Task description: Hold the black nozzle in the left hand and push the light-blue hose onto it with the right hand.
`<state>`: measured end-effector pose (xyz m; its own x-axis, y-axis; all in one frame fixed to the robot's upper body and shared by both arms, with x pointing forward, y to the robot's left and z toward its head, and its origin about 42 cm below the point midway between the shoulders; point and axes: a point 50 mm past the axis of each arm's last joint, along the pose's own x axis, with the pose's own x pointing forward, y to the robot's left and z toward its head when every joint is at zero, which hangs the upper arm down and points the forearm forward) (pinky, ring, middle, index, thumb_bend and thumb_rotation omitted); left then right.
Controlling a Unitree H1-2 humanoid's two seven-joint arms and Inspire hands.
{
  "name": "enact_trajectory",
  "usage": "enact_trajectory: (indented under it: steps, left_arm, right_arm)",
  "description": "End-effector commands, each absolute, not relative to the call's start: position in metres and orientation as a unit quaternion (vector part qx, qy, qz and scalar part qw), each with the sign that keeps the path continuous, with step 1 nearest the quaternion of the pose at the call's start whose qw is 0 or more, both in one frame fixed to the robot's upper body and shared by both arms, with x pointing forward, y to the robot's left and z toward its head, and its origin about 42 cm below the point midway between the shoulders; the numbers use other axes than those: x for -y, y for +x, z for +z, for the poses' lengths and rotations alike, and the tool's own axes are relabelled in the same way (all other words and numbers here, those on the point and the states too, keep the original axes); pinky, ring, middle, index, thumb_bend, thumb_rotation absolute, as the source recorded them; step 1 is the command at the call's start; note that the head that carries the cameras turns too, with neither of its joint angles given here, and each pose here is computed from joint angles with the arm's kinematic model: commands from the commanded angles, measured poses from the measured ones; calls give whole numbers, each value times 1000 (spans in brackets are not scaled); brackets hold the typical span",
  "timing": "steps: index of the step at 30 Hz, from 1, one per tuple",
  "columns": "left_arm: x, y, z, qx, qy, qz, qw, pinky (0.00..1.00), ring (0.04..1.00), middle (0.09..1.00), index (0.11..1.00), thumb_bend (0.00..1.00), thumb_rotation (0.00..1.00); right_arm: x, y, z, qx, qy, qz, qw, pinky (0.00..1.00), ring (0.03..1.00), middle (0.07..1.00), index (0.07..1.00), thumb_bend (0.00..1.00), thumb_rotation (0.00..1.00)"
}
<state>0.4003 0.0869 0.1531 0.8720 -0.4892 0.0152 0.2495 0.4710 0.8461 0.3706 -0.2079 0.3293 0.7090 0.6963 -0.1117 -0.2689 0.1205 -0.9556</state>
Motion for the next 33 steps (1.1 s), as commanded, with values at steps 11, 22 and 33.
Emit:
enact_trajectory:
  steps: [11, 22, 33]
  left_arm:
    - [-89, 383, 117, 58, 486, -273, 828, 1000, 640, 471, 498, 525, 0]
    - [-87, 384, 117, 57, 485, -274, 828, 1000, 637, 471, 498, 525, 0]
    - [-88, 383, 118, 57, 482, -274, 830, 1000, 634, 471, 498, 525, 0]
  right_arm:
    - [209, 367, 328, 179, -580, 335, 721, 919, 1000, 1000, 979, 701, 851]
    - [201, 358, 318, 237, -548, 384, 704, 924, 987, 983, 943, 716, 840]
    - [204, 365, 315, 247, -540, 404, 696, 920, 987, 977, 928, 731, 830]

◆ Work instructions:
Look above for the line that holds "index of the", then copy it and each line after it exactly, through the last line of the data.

◆ The completed task:
  "timing": "steps: index of the step at 30 Hz, from 1, one per tuple",
  "columns": "left_arm: x, y, z, qx, qy, qz, qw, pinky (0.00..1.00), ring (0.04..1.00), middle (0.09..1.00), index (0.11..1.00), thumb_bend (0.00..1.00), thumb_rotation (0.00..1.00); right_arm: x, y, z, qx, qy, qz, qw, pinky (0.00..1.00), ring (0.03..1.00), middle (0.07..1.00), index (0.07..1.00), thumb_bend (0.00..1.00), thumb_rotation (0.00..1.00)"
}
<state>0.4003 0.0869 0.1531 0.8720 -0.4892 0.0152 0.2495 0.4710 0.8461 0.3706 -0.2079 0.3293 0.7090 0.6963 -0.1117 -0.2689 0.1205 -0.9556</state>
Motion for the next 33 steps (1.1 s), as commanded, with values at steps 11, 22 and 33.
Emit:
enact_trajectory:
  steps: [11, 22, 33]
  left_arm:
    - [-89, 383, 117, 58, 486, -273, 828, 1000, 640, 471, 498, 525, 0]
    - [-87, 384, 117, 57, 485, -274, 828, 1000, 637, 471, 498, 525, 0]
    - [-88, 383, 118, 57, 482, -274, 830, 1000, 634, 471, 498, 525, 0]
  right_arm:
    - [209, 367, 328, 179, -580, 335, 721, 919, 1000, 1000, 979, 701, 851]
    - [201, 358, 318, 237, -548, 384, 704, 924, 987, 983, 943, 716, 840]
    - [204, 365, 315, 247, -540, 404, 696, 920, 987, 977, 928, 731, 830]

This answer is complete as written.